The Senate, on the other hand, is a more manageable proposition from the Democrats’ point of view. Senators seek re-election only every six years. The Founding Fathers’ idea, when they specified this longer term back in 1787 as they drafted the Constitution, was to make Senators less susceptible than their brethren in the House to transient public passions. Also, Senators are elected state-wide, two for each state no matter how big or small; they don’t have constituency districts comparable to those of the House members, so they’re likely to represent much more diverse populations.
In each election year, it follows, only about a third of the Senate seats are up for grabs, thirty-four out 100 this year. Seventeen are rock-solid for the Republicans, nine are just as sure for the Democrats, leaving eight that could go either way. Seven of the eight are currently held by Republicans, (whose party now holds 54 of the 100 seats), but many of those seven were newcomers in 2010, Tea Party hard-liners whose early promise to 'clean up the mess in Washington' soon faded. Senators Mark Kirk of Illinois and Ron Johnson of Wisconsin, traditionally Democratic states, are especially vulnerable, while even Marco Rubio of Florida, a presidential hopeful earlier this year, can’t help glancing anxiously over his shoulder at his Democratic challenger, Patrick Murphy.
If Clinton wins the presidency, the Democrats will only need four new seats to start getting their own way. That is because, in the event of a deadlocked Senate vote, 50-50, the vice-president is the tie-breaker, and the Veep would be her own Tim Kaine.
If fortune should amaze us by giving the Democrats control of both houses, Clinton could carry out many of her centre-left policy proposals. If fortune should amaze us even more by giving Trump the presidency and the Republicans control of both houses, the outcome would be much less sure. Trump is very far from being a typical Republican and his party is riven with internal strife, which would probably worsen rather than die down. Creating and maintaining internal party discipline would be almost impossible, with so many elected Republicans disavowing him, or avoiding any mention of him in their own commercials.
In an emblematic incident earlier this week, for example, Senator Kelly Ayotte of New Hampshire, a Republican, who has said that she’ll vote for Trump but doesn’t endorse him for president, appeared to say on TV that children should regard Trump as a role model. The broadcast had hardly finished, however, before she tweeted that she had 'misspoken' and that Trump was not, in fact, the kind of role model she would hold up to her own children. Ambivalence like this is widespread.

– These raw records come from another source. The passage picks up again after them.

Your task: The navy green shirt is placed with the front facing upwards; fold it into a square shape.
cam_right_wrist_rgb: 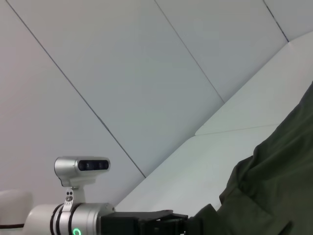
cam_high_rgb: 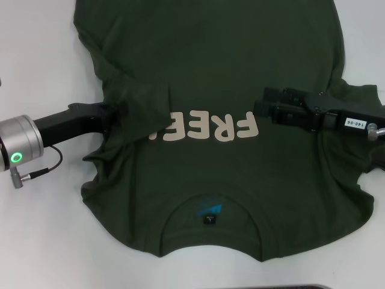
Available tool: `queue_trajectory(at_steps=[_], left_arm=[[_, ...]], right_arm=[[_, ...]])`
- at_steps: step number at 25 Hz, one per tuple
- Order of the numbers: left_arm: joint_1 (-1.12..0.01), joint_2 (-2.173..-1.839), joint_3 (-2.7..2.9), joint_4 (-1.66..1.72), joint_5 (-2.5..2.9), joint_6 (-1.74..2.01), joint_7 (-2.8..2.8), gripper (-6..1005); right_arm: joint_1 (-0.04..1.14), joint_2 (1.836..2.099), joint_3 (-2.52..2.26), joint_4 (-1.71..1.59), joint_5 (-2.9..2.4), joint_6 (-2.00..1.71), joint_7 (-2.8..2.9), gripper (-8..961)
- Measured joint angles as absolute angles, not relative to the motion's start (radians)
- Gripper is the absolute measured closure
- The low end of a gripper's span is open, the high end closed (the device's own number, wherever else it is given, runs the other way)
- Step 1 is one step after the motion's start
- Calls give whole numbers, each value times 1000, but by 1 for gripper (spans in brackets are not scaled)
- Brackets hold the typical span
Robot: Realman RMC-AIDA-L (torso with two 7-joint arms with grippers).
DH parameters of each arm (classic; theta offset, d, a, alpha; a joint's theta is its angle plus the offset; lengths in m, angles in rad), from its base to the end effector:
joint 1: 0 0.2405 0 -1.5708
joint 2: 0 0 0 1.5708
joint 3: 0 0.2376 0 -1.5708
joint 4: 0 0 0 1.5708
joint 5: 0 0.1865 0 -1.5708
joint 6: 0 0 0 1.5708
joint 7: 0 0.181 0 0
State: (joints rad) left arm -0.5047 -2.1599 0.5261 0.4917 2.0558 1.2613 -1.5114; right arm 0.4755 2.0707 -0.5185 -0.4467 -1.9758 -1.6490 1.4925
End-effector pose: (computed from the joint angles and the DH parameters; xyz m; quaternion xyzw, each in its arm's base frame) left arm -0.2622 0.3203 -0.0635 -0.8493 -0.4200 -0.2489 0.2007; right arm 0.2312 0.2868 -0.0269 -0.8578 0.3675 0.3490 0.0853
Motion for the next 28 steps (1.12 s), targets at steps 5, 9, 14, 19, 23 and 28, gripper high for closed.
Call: queue_trajectory(at_steps=[5,9,14,19,23,28], left_arm=[[-503,-2157,521,495,2050,1352,-1530,992],[-499,-2160,517,490,2047,1396,-1539,984],[-498,-2162,517,454,2046,1412,-1539,975],[-501,-2164,516,410,2035,1436,-1536,965],[-507,-2165,519,382,2014,1453,-1530,958],[-525,-2168,515,330,2008,1450,-1506,948]], right_arm=[[474,2071,-518,-446,-1975,-1649,1493,140],[472,2071,-518,-444,-1974,-1648,1490,141],[469,2071,-518,-442,-1973,-1648,1487,141],[468,2071,-518,-441,-1973,-1651,1485,141],[469,2071,-518,-440,-1973,-1653,1483,142],[468,2072,-518,-439,-1973,-1656,1482,142]])
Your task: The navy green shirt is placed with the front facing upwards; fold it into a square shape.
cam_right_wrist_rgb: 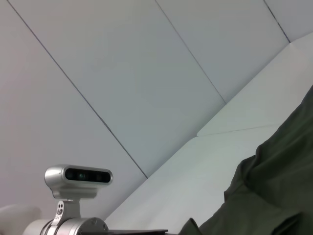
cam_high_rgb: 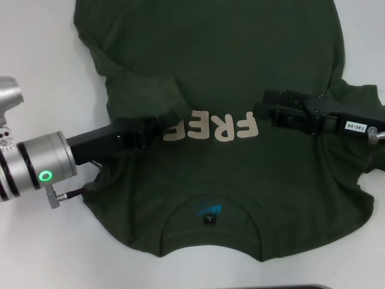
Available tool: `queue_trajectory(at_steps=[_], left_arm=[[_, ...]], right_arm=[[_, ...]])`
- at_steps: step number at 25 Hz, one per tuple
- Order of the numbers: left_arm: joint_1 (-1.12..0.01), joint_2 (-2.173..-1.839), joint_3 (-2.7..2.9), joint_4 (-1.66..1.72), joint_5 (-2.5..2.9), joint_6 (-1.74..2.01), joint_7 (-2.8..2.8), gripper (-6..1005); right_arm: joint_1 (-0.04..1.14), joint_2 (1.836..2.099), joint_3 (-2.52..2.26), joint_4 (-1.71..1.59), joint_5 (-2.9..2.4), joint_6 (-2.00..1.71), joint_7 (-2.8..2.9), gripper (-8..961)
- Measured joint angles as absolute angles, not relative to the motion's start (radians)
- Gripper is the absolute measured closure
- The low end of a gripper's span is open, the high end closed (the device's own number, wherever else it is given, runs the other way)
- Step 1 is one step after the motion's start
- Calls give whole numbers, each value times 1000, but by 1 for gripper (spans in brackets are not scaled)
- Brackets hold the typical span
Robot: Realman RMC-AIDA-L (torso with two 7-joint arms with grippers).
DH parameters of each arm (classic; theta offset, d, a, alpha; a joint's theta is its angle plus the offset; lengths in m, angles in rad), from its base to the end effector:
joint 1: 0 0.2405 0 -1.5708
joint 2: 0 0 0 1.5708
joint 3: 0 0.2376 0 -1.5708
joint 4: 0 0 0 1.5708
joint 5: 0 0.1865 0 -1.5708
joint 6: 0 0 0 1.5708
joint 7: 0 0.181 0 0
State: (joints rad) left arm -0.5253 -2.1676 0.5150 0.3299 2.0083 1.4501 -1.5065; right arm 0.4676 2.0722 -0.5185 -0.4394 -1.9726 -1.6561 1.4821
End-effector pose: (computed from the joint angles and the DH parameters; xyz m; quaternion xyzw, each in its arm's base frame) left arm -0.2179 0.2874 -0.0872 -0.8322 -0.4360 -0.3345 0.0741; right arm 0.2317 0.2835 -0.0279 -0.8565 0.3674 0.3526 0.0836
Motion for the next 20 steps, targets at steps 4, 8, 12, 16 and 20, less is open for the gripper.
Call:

It’s hardly worthwhile speculating about big Republican majorities. A divided Congress under a Clinton presidency is much more likely, bringing into play the checks and balances that have limited Washington’s accomplishments in recent years. Legislation will be hard to enact, hamstringing the new president nearly as badly as it did the old. Still, one crucial effect of a Democratic majority in the Senate would be its ability to usher a new Justice onto the Supreme Court, to the seat left vacant earlier this year by the death of Justice Antonin Scalia.